The Saturday of the Marmotte was possibly the most emotional day I’ve ever had on a bicycle. Packed with legendary climbing, the Marmotte is tough. Tougher than anything else I’ve done. I was a bit below par on the day due to illness, but that's by the by: this is a serious bit of riding on roads which are the stuff of dreams, and there was fellowship, pain and tears along the way.
Dave, Chris and Mike arrived in the Doblo late Tuesday evening and in went the bikes. Dave, wizard that he is, managed to get the best part of a bike shop in that car. Bags in, bikes in and boys in… off we went to Newhaven to catch the 9.30pm to Dieppe. Then it was a straight run down to Alpe D’Huez and Dave’s flat on hairpin 16 - Joop Zoetelmek. It's a wonderful place with an equally wonderful bar downstairs. I’m not sure Phillipe, the owner, makes too much of a profit as the delicious food is so damn cheap it's ridiculous… and he tends to forget to charge for the drinks, as we found out each evening. Lovely guy.
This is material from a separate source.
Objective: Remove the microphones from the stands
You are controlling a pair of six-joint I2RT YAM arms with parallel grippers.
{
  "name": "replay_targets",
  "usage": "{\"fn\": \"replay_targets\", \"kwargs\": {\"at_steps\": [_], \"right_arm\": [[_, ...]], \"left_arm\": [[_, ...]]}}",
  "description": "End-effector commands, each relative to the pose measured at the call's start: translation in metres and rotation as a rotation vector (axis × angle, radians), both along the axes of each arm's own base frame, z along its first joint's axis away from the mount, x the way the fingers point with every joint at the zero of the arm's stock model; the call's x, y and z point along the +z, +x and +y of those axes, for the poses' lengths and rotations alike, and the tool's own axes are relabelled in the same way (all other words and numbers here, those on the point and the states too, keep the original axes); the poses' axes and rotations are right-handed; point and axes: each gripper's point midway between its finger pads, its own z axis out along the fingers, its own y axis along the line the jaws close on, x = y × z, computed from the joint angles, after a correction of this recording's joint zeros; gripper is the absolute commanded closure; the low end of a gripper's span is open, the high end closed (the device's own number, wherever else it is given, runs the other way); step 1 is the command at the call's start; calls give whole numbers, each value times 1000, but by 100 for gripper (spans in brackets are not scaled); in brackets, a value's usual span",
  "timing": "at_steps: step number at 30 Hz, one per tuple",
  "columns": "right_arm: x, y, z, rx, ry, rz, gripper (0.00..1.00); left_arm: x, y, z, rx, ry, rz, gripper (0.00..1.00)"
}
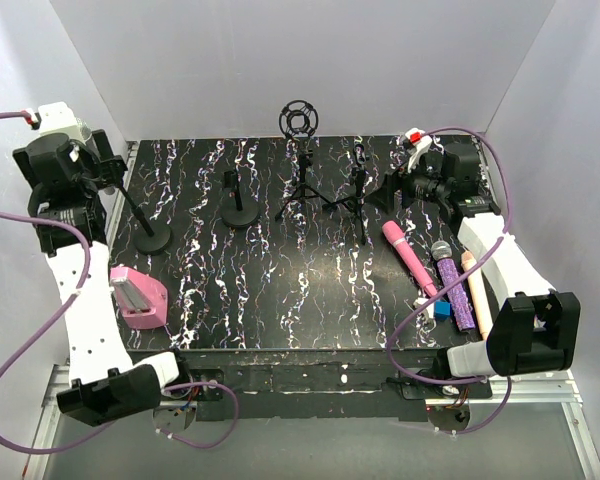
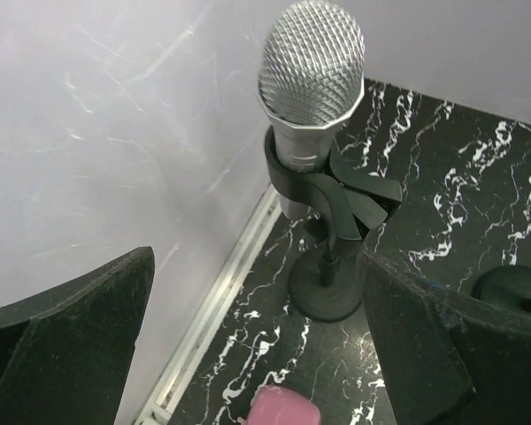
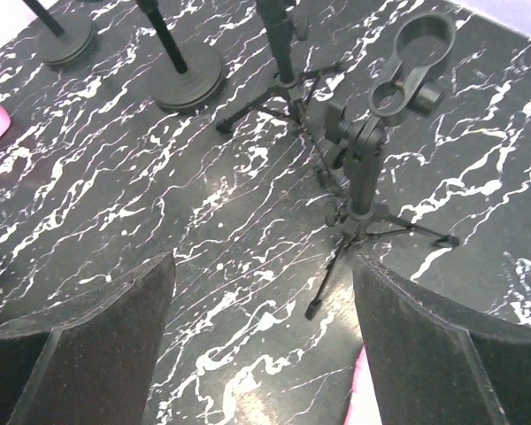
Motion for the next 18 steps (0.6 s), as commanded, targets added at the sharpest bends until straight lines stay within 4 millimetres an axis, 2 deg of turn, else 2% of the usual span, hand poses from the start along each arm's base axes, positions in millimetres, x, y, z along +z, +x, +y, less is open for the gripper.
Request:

The day of the ride dawned bright and from Bourg we flew down the valley to the start of the Glandon and the climbing began. We all bunched up at the top with the new timing system and then the true reality of the course dawned as we descended in earnest for the first time… one or two riders being treated at the side of the road and at least one other looking in serious trouble laid on a tight hairpin, bike in pieces. This perhaps is what it takes for us to be a little more vigilant on the way down these monsters. Its a different thing descending in the Alps.
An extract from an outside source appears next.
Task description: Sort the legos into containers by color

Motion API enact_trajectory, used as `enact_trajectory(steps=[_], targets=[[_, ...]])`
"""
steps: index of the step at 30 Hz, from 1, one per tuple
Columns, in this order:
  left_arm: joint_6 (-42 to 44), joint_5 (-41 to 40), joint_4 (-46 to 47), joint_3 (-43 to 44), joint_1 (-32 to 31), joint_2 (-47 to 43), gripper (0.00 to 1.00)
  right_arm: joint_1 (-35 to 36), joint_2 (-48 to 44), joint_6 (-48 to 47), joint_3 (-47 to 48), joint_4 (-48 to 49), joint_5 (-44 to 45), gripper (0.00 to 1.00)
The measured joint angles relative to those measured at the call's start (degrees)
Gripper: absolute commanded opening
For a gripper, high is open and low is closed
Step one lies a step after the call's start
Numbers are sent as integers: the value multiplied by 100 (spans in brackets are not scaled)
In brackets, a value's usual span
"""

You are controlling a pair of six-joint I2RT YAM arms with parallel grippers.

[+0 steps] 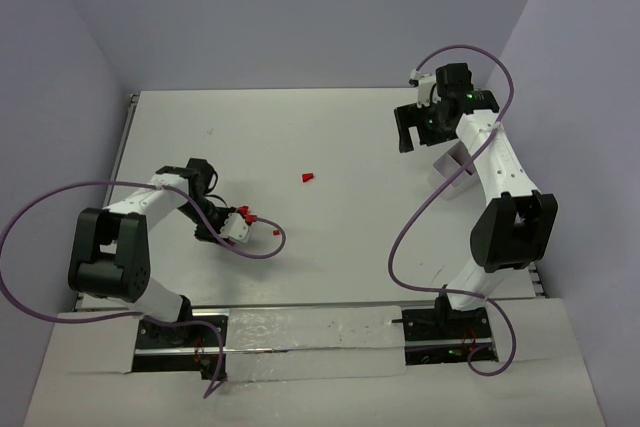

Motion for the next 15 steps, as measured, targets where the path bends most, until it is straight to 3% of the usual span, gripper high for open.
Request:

The highlight of the entire day was climbing the Galibier. At 8000 ft it is in every way a monster. All these roads are special, for the riders who have ridden them make them so… but I clearly remember certain TDF stages on Galibier and it's a beast I had always dreamt of climbing. It's twice the climb of Alp D’Huez and a real pig on a bad day, but what it takes from you in pain and suffering it gives back at its peak with the most awe inspiring views and utterly life affirming smugness as you crest the top. Magic! As I climbed I had a major thunder storm brewing at my back - as if this scene couldn’t get any more menacing. The last 3 - 4km are pretty much straight up. The word struggle didn’t do my effort justice.
I had given half my food to a friend who was meeting us half way down Galibier at the top of the Lauteret but there was some confusion and the van wasn’t there. It was the same for the whole group but I think I was relying too heavily on that stop: I’d eaten everything by then and already had the knock as I crested Galibier. Not great with a huge descent into the valley and Bourg then back up the 21 hairpins on the Alpe…
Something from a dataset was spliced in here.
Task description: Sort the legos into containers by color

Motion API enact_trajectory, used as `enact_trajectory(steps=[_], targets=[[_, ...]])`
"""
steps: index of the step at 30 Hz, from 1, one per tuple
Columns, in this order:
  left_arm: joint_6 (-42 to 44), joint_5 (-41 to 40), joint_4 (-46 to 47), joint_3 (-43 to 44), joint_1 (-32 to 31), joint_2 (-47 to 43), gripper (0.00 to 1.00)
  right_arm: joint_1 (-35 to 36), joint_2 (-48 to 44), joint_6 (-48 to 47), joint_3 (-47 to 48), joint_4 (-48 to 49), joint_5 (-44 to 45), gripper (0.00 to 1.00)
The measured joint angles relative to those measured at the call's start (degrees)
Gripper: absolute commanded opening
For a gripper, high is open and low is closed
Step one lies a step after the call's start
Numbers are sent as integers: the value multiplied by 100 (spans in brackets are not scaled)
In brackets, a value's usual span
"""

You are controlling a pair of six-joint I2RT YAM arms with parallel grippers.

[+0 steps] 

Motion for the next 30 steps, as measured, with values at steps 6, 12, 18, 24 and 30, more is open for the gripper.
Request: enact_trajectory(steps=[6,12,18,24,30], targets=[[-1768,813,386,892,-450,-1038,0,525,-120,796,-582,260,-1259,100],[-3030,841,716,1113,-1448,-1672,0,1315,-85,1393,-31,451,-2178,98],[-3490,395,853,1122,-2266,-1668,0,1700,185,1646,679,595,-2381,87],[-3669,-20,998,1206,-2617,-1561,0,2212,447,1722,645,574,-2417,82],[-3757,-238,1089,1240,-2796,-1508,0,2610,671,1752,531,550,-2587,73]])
I latched on to a good (and big) group speeding down the valley and we all worked well, passing a very fit looking Mario Cipollini coming the other way! The few lumps before Bourg didn’t seem to bother any of us even though there wasn’t a thing left in my tank. Feeling freshish I (stupidly) decided not to eat at the last feed in Bourg so I continued on the grind up to hairpin 21. That last climb was an emotional and painful reminder of my own fight between paternal responsibilities, time spent training, health and natural athletic ability: the latter was the only thing that got me up that mountain. I don’t know what went on towards the top but the last 3km had me out of the saddle leaving all the group I’d been with and I have to admit that within the last kilometer I shed one or two tears. Whether they were of joy or pain I do not know but I’d never been to that place before. When I crossed the line I needed a good 10 minutes to sort myself out.
What a fantastic day! I WILL be there next year in better shape. Hopefully it’ll take me to that place again… wherever it is… whatever it is.